Hacer preguntas es algo que comenzamos a hacer desde muy pequeños. De hecho, hay una fase en el desarrollo humano, entre los tres y cinco años, en que esto es constante, además de fundamental. Estas preguntas pueden ser repetitivas, a veces disparatadas, otras divertidas, e incluso indiscretas. La niña o el niño quiere y necesita saber porque está descubriendo el mundo que le rodea. La espontaneidad y la curiosidad son innatas en ellos.
Con el paso de los años, ya en la edad adulta, en muchas ocasiones nos retraemos. No preguntamos para no parecer ignorantes, porque la mayoría de las veces, nos importa más lo que puedan pensar de nosotros, que el conocer o, simplemente, el resolver las dudas que nos asaltan.
Desde el punto de vista pedagógico, el hacer preguntas es una de las herramientas más potentes que existen, tanto si somos nosotros los que las hacemos, como si somos los que las recibimos. Nos ayudan a reflexionar, a dudar, a investigar, a afianzar nuestras creencias u opiniones… En definitiva, que las preguntas son algo consustancial con nuestra naturaleza humana.
Pero, si esto es así ¿por qué tenemos tantos reparos en cuestionarnos aspectos de Dios y de circunstancias que nos acontecen? En las experiencias vitales que tienen que ver con el sufrimiento y el dolor son en las que más nos surgen preguntas, son los momentos en los que más nos cuestionamos todo.
Es muy interesante observar que grandes creyentes como Job protestan, se quejan, cuestionan… Jeremías le dice a Dios: ¿Por qué no cesa mi dolor? ¿Por qué es incurable mi herida? ¿Por qué se resiste a sanar? ¿Serás para mí un torrente engañoso de aguas no confiables? (15.8). Pero tal vez sea en los Salmos donde aparecen el mayor número de preguntas del tipo “¿Hasta cuándo, Señor…?” O “¿Por qué Señor…?”. La queja de incomprensión es una de las más que aparece en la Biblia. Incluso, hay un libro que se llama “Lamentaciones”.
Jesús en la cruz, en el momento más difícil de su vida, a la vez de ser el momento más importante de la historia de la humanidad dijo “¡Dios mío, Dios mío! ¿Por qué me has desamparado?”.

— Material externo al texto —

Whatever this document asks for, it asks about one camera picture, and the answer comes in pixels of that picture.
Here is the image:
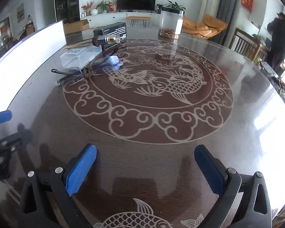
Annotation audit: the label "white storage bin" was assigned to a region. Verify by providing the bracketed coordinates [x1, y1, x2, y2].
[0, 20, 67, 77]

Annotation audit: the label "clear plastic case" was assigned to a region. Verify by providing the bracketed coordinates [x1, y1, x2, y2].
[61, 45, 102, 69]

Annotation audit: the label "cardboard box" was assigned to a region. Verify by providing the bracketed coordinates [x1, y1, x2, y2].
[64, 20, 89, 35]

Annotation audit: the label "small gold perfume bottle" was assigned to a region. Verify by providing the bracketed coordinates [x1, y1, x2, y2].
[92, 35, 121, 47]

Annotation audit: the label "wooden dining chair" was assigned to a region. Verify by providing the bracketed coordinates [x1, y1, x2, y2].
[229, 28, 269, 62]

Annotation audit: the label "black rectangular box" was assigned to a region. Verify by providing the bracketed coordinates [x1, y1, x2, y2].
[93, 22, 127, 41]

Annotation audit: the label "white tv cabinet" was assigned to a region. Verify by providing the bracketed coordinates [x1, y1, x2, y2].
[80, 12, 161, 28]

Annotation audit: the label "red flowers in vase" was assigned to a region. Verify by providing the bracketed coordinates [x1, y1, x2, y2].
[81, 2, 95, 17]

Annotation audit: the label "black display cabinet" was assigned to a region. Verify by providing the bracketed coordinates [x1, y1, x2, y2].
[54, 0, 80, 24]

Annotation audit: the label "orange lounge chair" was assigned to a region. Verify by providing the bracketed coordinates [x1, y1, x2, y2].
[182, 14, 227, 39]

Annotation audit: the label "wooden bench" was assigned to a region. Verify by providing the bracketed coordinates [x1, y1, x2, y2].
[127, 16, 151, 27]

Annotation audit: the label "clear cylindrical jar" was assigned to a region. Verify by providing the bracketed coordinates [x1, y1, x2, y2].
[158, 7, 184, 40]

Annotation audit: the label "person in dark clothes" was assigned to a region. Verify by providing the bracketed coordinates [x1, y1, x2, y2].
[267, 12, 285, 72]

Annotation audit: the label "black flat television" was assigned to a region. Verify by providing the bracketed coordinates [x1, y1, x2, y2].
[117, 0, 156, 11]

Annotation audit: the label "green potted plant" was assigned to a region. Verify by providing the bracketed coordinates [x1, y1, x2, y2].
[167, 0, 186, 11]

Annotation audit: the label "thin frame eyeglasses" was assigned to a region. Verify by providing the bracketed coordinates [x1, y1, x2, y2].
[51, 49, 124, 88]

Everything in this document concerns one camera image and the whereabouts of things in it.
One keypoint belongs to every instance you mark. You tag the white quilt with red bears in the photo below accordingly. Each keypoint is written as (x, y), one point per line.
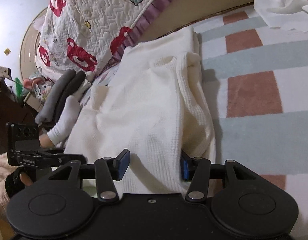
(91, 35)

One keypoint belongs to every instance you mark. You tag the beige wooden headboard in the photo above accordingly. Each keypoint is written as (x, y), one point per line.
(182, 12)

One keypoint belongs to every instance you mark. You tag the plush toy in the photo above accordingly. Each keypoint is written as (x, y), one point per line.
(39, 86)

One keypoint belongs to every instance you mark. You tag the colourful floral quilt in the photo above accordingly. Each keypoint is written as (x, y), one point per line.
(284, 14)

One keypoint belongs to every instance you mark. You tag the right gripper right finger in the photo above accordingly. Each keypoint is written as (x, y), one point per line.
(196, 171)

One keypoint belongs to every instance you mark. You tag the checkered bed sheet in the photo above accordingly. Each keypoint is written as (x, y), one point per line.
(255, 81)

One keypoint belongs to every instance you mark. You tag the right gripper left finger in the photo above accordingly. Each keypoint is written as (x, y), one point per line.
(108, 170)

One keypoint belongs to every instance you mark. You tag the person's left hand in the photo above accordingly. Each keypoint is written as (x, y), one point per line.
(45, 142)

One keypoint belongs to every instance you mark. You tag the white knit sweater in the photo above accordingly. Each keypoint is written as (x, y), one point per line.
(155, 107)

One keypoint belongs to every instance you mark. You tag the white sock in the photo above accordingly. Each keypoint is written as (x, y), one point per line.
(66, 122)

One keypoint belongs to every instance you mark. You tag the grey rolled socks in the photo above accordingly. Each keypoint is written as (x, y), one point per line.
(65, 86)

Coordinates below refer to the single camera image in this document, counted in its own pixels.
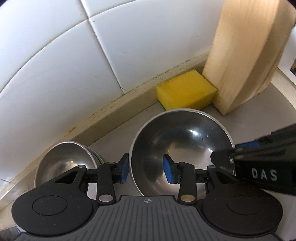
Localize large steel bowl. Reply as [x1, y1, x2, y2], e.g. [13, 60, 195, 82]
[129, 108, 235, 196]

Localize wooden knife block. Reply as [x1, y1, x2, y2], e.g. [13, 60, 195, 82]
[202, 1, 295, 115]

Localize yellow sponge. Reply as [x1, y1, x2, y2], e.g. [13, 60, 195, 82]
[156, 70, 217, 110]

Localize medium steel bowl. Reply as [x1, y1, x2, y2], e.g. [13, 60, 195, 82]
[34, 141, 104, 187]

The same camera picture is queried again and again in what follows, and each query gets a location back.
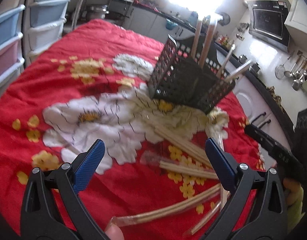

No veo que Dios, en ningún momento, nos pida que renunciemos a nuestros sentimientos, emociones o a la voz de nuestra inteligencia que nos demanda razones.
Derramemos nuestro corazón delante de Él sin ningún reparo. Habrá momentos de silencio, de desesperación, de soledad, pero también de intimidad. También podremos experimentar que Él es el que nos fortalece en medio de nuestra ansiedad.